In this example, what the authors mean when they refer to ‘a smaller effect of colour on marbles in the bag’ I cannot imagine. The colour of the balls is the observed variable, not an independent variable, and so cannot have an effect on anything! It would be analogous to speak of blood pressure having an effect on patients, in a trial where in reality the purpose is to determine whether the treatment is having an effect on blood pressure.

On p. 278, we are told that from Table 1 it is ‘clear’ that the effect sizes between the various studies reported there are quite similar, because six of the seven are in the same direction and the mean and median effect sizes are similar. Well, the similarity of the mean and median only tells us that the variation in the values is roughly symmetrical: the variation could be huge, however, and still give very similar mean and median. The mean and median of the numbers 2, 2·2, 2·4, 2·6, 2·8 and 3 are the same; so are the mean and median of the numbers −100, 0, 100, 200, 300 and 400; the first set are very similar, the second set very different. So what the authors say here is nonsense.

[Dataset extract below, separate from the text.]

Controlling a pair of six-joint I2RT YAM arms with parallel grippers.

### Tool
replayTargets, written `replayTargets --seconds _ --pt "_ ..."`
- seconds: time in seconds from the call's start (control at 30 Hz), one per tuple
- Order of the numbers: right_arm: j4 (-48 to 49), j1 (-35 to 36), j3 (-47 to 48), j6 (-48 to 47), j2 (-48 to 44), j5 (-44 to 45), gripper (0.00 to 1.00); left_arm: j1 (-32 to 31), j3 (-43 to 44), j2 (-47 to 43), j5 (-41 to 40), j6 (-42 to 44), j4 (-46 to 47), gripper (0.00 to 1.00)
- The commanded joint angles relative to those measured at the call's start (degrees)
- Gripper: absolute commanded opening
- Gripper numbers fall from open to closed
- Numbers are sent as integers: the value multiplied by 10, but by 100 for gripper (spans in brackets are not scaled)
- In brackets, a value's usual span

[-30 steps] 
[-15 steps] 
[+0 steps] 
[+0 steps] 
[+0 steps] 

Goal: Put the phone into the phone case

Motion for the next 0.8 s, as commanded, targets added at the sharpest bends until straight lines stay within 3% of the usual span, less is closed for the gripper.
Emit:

Finally, on p. 279, the authors wish to ‘clarify their position’ regarding use of CIs in meta-analysis. They then proceed to criticize the use of CIs, as they take no account of the power of the study. But this statement shows particularly muddled thinking, because the concept of power refers to the probability of accepting an alternative hypothesis and therefore only applies in a hypothesis-testing situation. Where CIs are used, there is no question of hypothesis testing; CIs are usually an alternative (most statisticians think, a better alternative) to hypothesis testing. So when you use a CI, the question of power cannot normally arise. Therefore, the statement that ‘there is no way of knowing the power of a study from calculating a confidence interval’ is superfluous: in fact, CIs are more informative because they automatically convey a measure of the precision of estimate, in the form of their width. The wider the CI, the less precise it is, and therefore the greater likelihood of important differences or effects being missed. Are the authors using some definition of power different from that which statisticians have been using for the past 70 years or more?

In short, this paper loses any credibility which its central message may have by its muddled and improper use of statistical terms and ideas. My main concern is that nurses who, as I know from my teaching experience, tend to struggle with statistics, will read this article and finish up so confused that their self-confidence with quantitative approaches will actually be reduced. This means that the paper could do a great deal of harm.

I am sorry to be so negative about this paper. I am glad to see that JAN is publishing papers on statistical aspects of research, which are very important and from which many aspiring nurse researchers shy away. But this paper will only make matters worse, and that is a great pity. The paper represents a valuable opportunity lost.